--- YOUR ASSIGNMENT ---
Reproduce only what runs from the line containing "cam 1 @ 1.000" to the line containing "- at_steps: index" in the records below, inclusive. Keep it exact, and keep the pictures out.

Records excerpted from a collection
· · · · ·
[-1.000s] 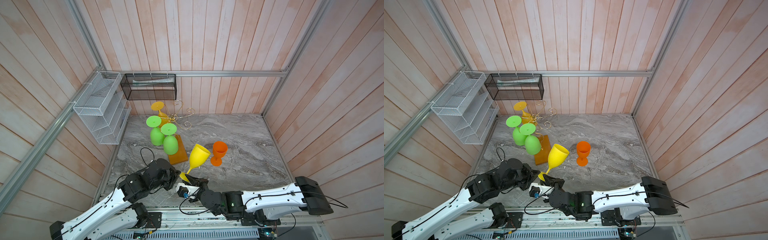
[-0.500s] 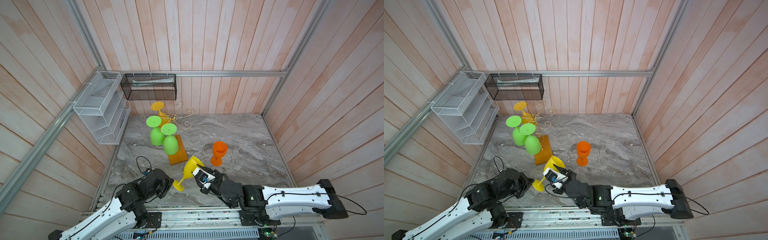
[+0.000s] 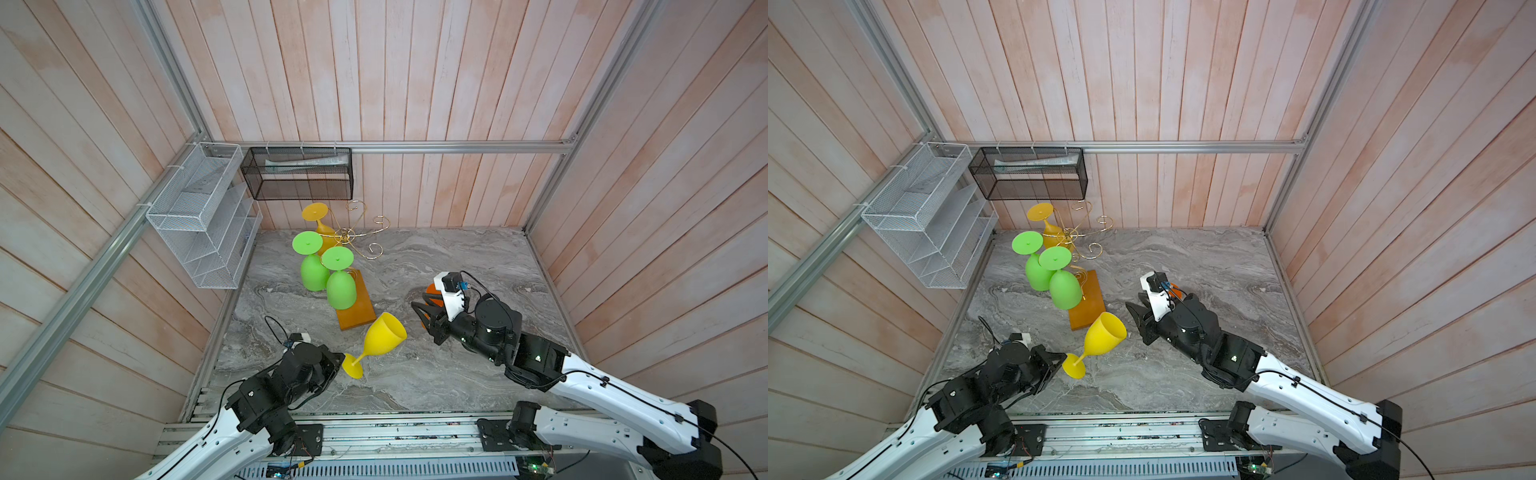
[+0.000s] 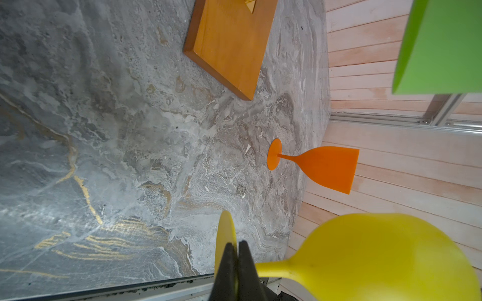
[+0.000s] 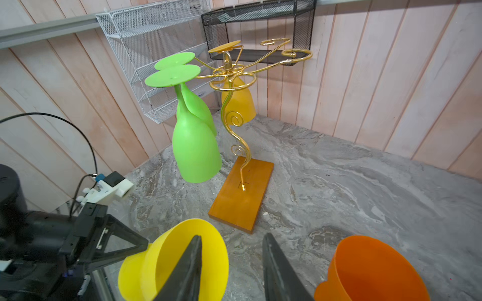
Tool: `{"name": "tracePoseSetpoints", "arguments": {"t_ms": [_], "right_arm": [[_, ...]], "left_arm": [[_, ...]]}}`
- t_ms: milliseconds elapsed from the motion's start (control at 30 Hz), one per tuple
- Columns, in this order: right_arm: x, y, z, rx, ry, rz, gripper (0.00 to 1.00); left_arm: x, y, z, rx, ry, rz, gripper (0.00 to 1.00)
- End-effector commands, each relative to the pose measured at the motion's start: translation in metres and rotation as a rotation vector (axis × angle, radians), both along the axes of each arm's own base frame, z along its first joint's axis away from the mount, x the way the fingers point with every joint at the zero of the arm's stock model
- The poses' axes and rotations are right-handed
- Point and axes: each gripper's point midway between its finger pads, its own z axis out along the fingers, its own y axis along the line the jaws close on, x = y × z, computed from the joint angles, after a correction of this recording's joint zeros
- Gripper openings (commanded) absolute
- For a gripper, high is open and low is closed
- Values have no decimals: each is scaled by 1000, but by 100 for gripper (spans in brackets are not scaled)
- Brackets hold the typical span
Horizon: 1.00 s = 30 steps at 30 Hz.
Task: Take the wine glass off the wine glass rack
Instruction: Pick up the wine glass from the wine glass rack.
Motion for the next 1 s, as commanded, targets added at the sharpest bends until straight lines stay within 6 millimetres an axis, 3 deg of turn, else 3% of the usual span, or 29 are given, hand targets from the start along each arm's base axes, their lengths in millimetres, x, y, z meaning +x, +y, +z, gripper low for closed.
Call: {"name": "tracePoseSetpoints", "arguments": {"t_ms": [0,267,967], "right_arm": [[-18,14,-3,21,144,122,37],[-34,39,-12,-8,269,259,34],[-37,54,-45,-106,299,298,28]], "left_arm": [[8,-1,8,23,-91,-26,0],[18,0,15,37,-146,-30,0],[33,-11,27,30,-180,-70,0]]}}
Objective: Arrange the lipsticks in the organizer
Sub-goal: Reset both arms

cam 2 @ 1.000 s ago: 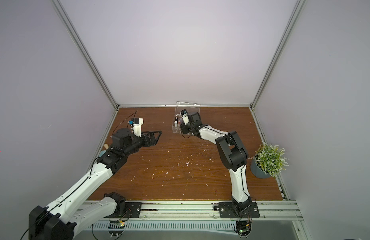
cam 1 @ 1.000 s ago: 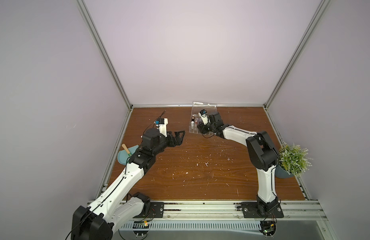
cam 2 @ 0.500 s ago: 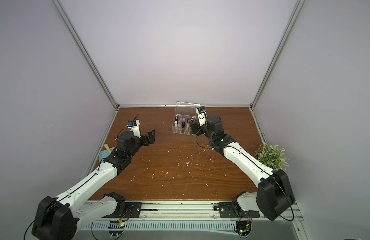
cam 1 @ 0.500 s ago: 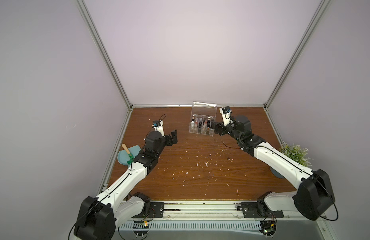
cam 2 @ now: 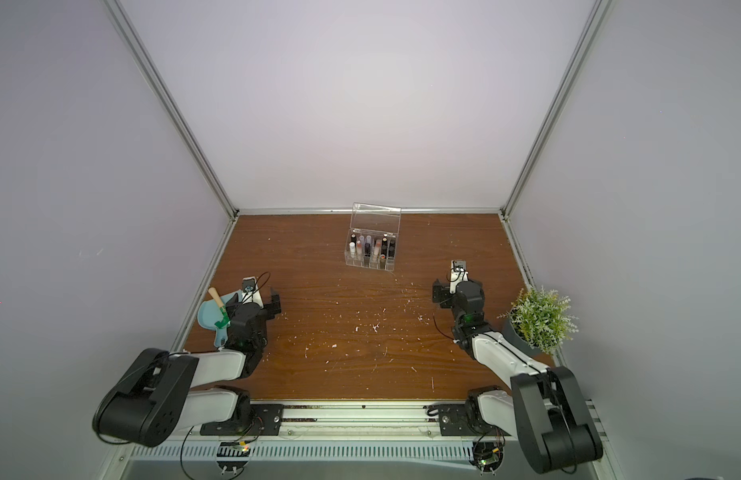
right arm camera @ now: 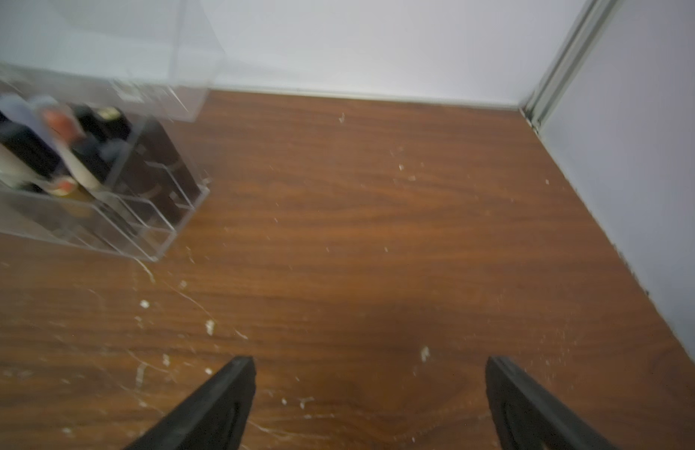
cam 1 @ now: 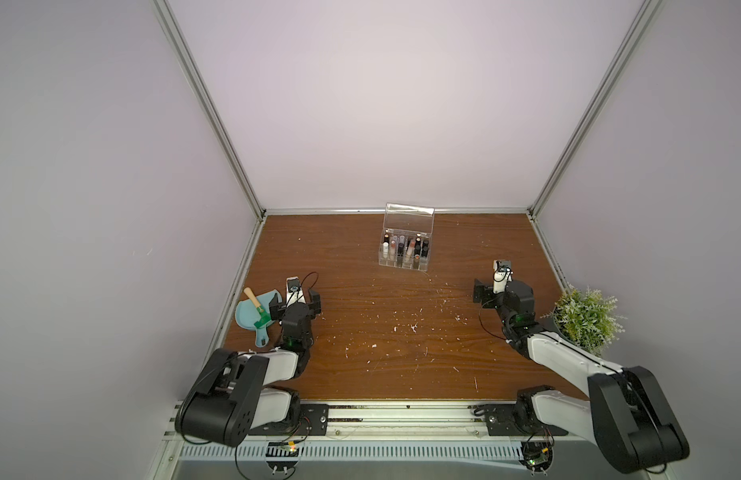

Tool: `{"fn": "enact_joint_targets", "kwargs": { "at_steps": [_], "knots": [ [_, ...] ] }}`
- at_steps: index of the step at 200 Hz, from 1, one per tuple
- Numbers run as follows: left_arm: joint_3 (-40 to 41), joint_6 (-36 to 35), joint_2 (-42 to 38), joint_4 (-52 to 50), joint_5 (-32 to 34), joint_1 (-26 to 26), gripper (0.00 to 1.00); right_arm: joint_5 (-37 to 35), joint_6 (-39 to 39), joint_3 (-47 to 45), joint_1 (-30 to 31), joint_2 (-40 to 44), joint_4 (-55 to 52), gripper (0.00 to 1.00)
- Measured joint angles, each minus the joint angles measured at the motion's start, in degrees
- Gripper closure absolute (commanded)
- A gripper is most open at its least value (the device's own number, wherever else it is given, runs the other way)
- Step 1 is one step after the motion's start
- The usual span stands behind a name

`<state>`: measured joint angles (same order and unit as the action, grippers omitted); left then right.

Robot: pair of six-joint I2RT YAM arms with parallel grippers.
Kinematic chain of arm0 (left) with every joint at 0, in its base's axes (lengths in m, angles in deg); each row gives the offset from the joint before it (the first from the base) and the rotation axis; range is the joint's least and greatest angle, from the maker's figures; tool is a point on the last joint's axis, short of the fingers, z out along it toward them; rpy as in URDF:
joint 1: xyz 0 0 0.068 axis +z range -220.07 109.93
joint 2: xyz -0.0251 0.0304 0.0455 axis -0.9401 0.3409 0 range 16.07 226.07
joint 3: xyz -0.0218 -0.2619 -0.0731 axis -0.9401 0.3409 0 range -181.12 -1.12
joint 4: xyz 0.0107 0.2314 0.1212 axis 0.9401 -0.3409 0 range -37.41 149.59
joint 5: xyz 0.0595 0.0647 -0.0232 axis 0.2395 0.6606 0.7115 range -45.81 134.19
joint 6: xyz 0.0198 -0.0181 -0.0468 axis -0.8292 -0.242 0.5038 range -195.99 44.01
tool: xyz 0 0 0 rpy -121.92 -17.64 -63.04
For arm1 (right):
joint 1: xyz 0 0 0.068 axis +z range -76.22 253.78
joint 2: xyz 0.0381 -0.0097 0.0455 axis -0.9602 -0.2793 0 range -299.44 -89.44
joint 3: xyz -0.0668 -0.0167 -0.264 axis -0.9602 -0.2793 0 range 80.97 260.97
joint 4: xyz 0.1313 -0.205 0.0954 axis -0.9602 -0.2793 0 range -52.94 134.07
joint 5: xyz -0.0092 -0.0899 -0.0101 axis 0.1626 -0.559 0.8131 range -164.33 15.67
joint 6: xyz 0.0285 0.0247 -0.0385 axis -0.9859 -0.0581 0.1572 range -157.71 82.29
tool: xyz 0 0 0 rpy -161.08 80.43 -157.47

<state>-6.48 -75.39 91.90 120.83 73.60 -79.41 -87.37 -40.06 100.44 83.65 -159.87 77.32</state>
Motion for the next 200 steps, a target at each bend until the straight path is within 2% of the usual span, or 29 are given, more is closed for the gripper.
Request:
{"fn": "enact_joint_targets", "kwargs": {
  "at_steps": [36, 66, 94, 124, 149, 182, 200],
  "knots": [
    [-0.02, -1.68, -0.11, 7.23, -3.34, 3.5, 0.0, 0.04, 0.09, 0.26, -5.16, -12.22, 10.62, 0.01],
    [0.17, -3.06, -1.46, 9.05, -8.48, 4.17, 0.0, 1.9, 0.26, 2.62, -7.04, -16.81, 14.75, 0.01],
    [2.03, -3.78, -4.46, 9.79, -11.15, 4.2, 0.0, 4.07, 0.48, 2.34, -7.87, -16.94, 18.69, 0.01],
    [1.33, -4.87, -2.05, 10.12, -11.41, 4.42, 0.0, 5.99, 1.05, -1.84, -7.91, -16.02, 25.31, 0.01],
    [0.39, -4.87, -0.79, 10.14, -12.72, 6.69, 0.0, 6.56, 1.27, -6.32, -7.91, -16.59, 31.3, 0.01],
    [-0.2, -4.63, -1.01, 10.1, -16.24, 7.58, 0.0, 7.52, 1.57, -6.78, -7.91, -16.79, 33.77, 0.01],
    [0.83, -2.69, -2.64, 10.71, -20.52, 7.61, 0.0, 7.41, 2.29, -6.8, -7.34, -16.79, 34.99, 0.01]
  ]
}}
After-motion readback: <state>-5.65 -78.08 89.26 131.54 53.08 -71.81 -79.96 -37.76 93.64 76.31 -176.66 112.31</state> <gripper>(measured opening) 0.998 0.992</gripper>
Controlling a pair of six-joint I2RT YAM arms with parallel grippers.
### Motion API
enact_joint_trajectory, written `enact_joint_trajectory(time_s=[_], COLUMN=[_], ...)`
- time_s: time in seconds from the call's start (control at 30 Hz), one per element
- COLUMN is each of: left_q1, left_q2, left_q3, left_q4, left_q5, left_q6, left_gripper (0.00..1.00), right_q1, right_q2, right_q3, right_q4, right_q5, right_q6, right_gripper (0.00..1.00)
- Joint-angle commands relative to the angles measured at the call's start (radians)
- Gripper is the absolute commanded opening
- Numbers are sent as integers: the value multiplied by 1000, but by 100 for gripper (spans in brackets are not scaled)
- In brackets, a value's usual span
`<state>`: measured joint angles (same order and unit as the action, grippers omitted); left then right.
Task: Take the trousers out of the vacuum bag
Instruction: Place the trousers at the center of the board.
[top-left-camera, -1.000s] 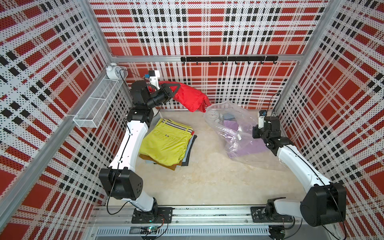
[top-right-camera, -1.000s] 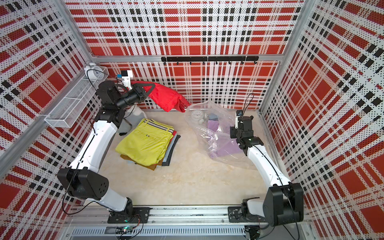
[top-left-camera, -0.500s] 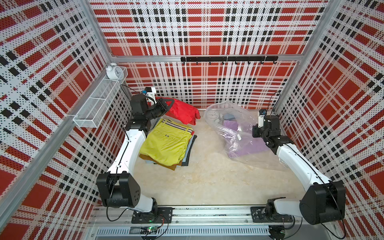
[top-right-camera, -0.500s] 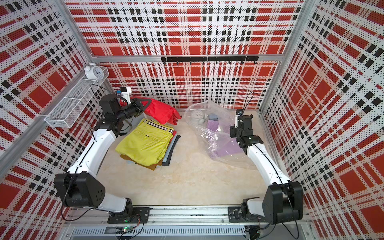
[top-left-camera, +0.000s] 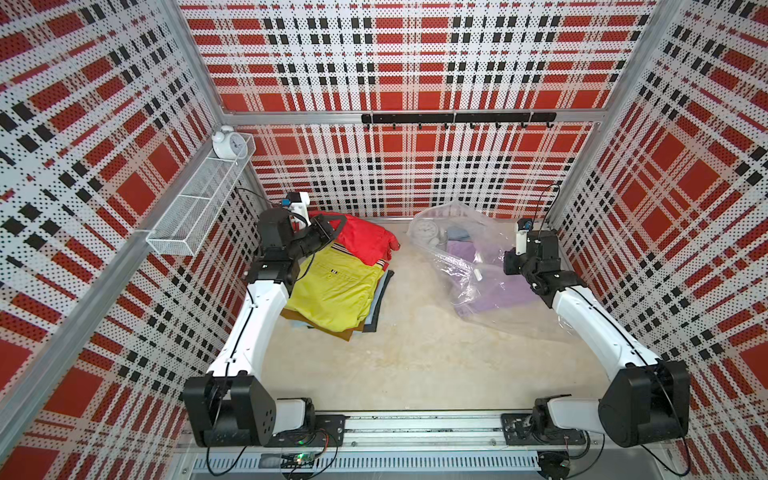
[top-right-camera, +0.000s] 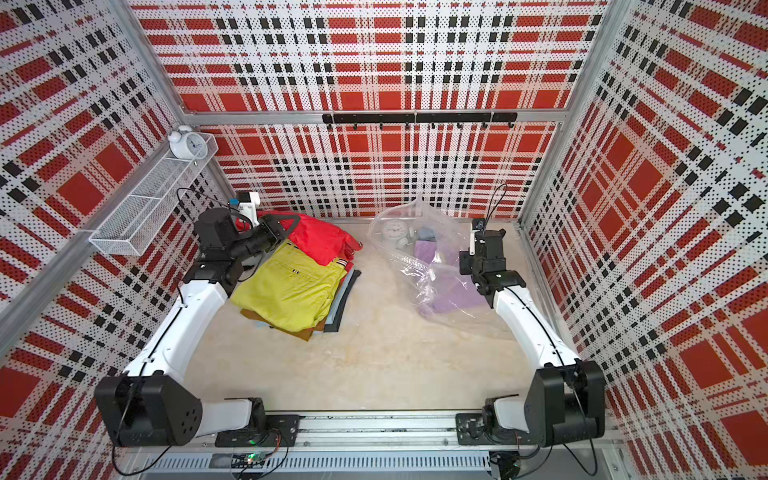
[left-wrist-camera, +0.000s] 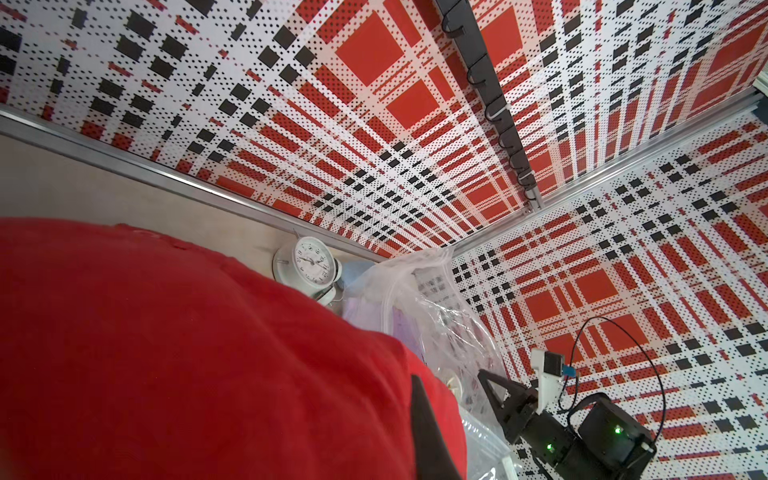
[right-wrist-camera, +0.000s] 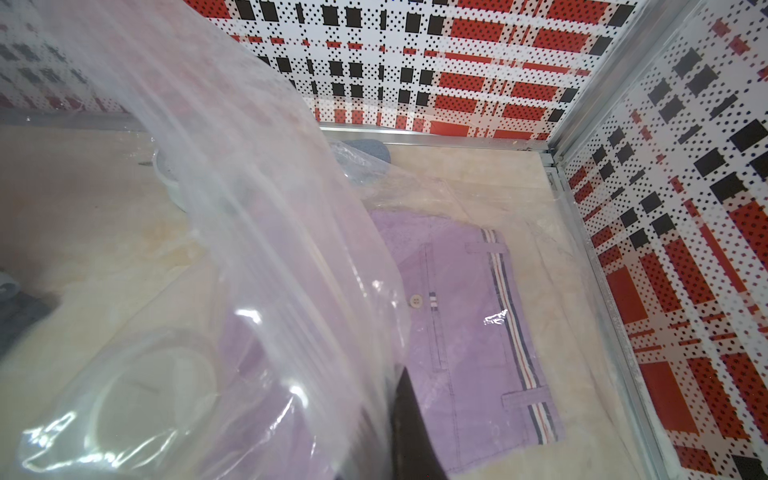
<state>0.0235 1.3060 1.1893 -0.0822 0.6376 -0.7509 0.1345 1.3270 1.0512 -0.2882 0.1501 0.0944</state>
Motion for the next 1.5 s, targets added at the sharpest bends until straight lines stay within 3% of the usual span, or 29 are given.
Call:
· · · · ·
--- SOLUTION FOR THIS PROBLEM ---
cam 1 @ 1.000 s ago: 
cam 2 @ 0.500 s ago: 
cam 1 @ 0.500 s ago: 
cam 2 @ now: 
right arm camera @ now: 
cam 1 @ now: 

Tool: `{"fn": "enact_joint_targets", "kwargs": { "at_steps": [_], "knots": [ [_, ...] ] }}`
- at_steps: index of the step at 200 Hz, from 1, one per tuple

The output is complete as it stands.